Mayoritas pengguna internet di Indonesia didominasi dari kelas sosial menengah ke atas. Namun hal ini tidak bisa memastikan berhasil atau tidaknya mengingat minimnya peran media massa. Jika hanya mengandalkan sharing melalui media social, perlu adanya penggelontoran isu dan upaya penyadaran yang signifikan guna menimbulkan rasa ketertarikan dan pemikiran kritis untuk ikut serta mendukung dan menandatangani petisi secara online.
Kendala
Pasal karet pencemaran nama baik di Undang-Undang (UU) Informasi dan Transaksi Elektronik (ITE) yang digunakan untuk memenjarakan Prita Mulyasari masih tegak berdiri. Begitu pula persoalan komersialisasi kesehatan yang terselip dalam kasus Prita Mulyasari. Seharusnya jika gerakan sosial digital dalam kasus Prita Mulyasari ini dikatakan berhasil, upaya komersialisasi kesehatan yang dipayungi oleh liberalisasi sektor jasa juga dihentikan di Indonesia
Dalam hal penyebaran informasi, si penggagas harus berjuang sendiri untuk mempromosikan petisinya dengan menshare di media sosial, tentu ini akan menyulitkan penyebaran informasi dan penggalangan dukungan.
Kontinuitas
Prita Mulyasari dinyatakan kalah di mata hukum. Tidak ada perubahan kebijakan terkait isu yang diangkat. Gerakan mengalami proses menuju berakhirnya aktivitas.

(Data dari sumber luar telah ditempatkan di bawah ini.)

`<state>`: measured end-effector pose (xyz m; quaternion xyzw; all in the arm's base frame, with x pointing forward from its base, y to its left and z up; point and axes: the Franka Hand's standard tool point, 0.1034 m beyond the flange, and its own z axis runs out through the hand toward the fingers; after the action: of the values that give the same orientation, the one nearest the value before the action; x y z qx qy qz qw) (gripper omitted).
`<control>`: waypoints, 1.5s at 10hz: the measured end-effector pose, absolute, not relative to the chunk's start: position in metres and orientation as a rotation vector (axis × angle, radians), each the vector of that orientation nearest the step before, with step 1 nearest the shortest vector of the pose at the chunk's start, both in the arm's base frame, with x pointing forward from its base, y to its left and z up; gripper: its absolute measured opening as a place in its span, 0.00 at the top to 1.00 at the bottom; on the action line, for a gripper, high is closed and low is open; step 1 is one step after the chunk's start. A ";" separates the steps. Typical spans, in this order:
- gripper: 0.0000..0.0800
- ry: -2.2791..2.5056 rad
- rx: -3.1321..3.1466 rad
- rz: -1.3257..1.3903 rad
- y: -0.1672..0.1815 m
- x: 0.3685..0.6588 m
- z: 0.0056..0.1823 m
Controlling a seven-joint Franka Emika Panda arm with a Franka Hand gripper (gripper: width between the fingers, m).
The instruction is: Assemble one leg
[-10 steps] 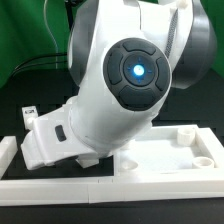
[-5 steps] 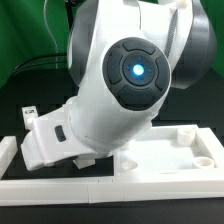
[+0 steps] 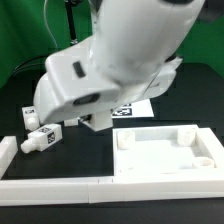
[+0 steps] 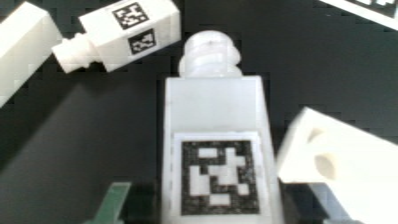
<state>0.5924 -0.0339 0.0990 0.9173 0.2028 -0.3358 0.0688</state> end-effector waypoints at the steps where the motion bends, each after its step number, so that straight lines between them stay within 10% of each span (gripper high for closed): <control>1: 0.64 0.589 2.805 -0.854 -0.016 0.599 0.108; 6: 0.64 0.386 3.021 -0.403 0.007 0.600 0.093; 10: 0.64 0.050 3.217 0.040 0.079 0.633 0.124; 15: 0.64 0.069 3.128 0.682 0.077 0.636 0.116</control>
Offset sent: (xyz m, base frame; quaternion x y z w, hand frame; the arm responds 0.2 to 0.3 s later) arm 0.0000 0.0000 0.0000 0.0000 0.1296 0.0000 0.9916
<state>0.6356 0.0770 0.1159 0.9764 0.0214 0.2128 -0.0301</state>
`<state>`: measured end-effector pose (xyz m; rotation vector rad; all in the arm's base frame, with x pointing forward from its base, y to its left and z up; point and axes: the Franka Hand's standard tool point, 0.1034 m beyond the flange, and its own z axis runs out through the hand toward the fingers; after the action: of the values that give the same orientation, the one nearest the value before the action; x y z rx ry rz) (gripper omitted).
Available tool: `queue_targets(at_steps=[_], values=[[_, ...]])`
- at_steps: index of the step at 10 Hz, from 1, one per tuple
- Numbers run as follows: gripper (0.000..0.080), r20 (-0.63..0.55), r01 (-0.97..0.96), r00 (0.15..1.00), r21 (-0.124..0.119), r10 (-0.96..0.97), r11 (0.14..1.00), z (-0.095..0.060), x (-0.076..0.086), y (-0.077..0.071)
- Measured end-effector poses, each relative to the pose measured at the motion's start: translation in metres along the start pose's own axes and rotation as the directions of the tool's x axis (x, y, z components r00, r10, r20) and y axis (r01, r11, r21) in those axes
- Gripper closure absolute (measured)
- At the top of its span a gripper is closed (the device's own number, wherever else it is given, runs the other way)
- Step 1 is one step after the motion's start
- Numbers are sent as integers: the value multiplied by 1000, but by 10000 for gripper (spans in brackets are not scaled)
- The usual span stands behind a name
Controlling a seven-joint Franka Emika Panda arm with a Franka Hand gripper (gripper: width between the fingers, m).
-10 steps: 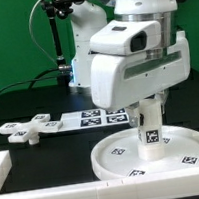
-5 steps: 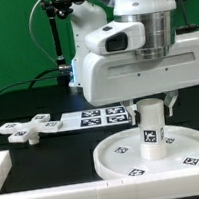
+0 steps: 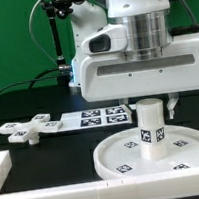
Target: Assemble round table
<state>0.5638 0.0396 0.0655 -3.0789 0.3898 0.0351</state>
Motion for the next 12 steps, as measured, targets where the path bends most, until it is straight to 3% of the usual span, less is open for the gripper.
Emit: queue_targets(at_steps=[2,4,5,6,8,9,12], values=[[390,4,-226,974,8,226,974,0,0,-1],[390,5,-241,970,8,241,970,0,0,-1],[220,5,-241,971,8,241,971,1,-1,-1],[167,5,-241,971,8,241,971,1,-1,-1],[153,9,-83,997,6,83,997,-6,-6,2],[153,12,33,999,13,-33,999,-12,-14,12],[151,7,74,997,18,-74,997,-29,-22,45]])
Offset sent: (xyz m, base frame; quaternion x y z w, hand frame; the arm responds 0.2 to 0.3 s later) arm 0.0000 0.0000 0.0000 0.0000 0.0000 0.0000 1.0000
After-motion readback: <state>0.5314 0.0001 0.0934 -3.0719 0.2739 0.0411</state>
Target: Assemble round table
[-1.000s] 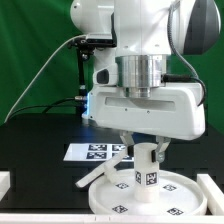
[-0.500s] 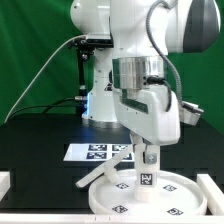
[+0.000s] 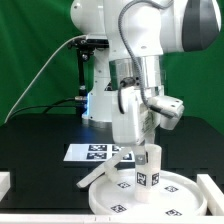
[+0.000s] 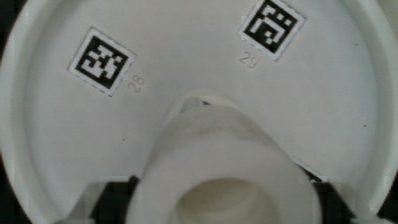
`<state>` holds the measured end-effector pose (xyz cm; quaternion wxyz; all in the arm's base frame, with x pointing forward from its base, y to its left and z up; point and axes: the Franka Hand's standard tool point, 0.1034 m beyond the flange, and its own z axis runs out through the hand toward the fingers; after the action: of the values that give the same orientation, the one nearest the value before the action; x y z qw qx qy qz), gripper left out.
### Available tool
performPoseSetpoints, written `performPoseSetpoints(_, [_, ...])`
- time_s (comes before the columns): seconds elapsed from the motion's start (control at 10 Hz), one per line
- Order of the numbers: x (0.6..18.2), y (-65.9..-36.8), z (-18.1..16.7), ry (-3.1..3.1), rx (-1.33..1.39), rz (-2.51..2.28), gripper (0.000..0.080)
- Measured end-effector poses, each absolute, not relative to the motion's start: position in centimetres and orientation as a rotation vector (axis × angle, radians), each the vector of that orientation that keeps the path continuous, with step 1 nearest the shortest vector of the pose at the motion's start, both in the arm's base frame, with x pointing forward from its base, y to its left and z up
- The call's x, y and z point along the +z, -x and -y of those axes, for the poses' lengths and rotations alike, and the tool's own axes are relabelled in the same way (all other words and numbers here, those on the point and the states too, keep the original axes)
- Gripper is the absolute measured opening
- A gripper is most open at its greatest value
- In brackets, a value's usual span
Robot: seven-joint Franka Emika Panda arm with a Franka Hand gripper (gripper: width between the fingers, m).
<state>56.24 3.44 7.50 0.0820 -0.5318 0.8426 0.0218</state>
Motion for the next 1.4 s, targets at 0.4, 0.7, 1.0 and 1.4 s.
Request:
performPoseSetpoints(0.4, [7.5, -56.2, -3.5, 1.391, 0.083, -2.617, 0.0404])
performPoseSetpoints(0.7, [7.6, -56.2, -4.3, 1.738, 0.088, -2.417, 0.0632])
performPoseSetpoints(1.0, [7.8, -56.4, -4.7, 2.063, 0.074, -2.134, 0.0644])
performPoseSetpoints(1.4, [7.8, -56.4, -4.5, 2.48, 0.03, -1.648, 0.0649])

Saat satu petisi mengalami keberhasilan, tidak ada lagi kontinuitas dalam gerakan. Gerakan seakan terhenti tanpa ada kelanjutan. Jika ada kasus yang hampir serupa, maka akan muncul juga petisi lain yang mencoba mengusung. Tidak ada kelanjutan. Hanya kebijakan spesifik yang berhasil dicapai. Belum mencapai perubahan sosial di masyarakat secara umum.
Berdasar paparan diatas, tentu kita dapat menilai seberapa efektifkah petisi online dalam membuat suatu perubahan. Sejatinya, memang petisi ini bisa menjadi alat untuk mencapai perubahan, namun perubahan yang dihasilkan belum bisa dikatakan sebagai perubahan sosial yang menyeluruh, yang secara utuh menyentuh khalayak umum, namun kebijakan yang berubah hanya berpengaruh pada sebagian orang saja. Masalah penyebarluasan petisi juga menjadi masalah saat petisi yang diajukan tidak bisa booming dan didengar khalayak. Tentu ini akan begitu berpengaruh terhadap respon, dukungan atau tandatangan masyarakat yang setuju akan isi petisi. Perlu ada upaya menggandeng media massa yang lebih bisa dijangkau publik untuk menshare isi petisi. Karena tidak semua orang bisa mengakses internet. Gerakan massa “nyata” juga sebenarnya masih sangat diperlukan untuk menggalang dukungan. Kolaborasi antara “maya” dan “nyata” pastinya akan membuahkan hasil yang positif bagi penggalangan dukungan petisi.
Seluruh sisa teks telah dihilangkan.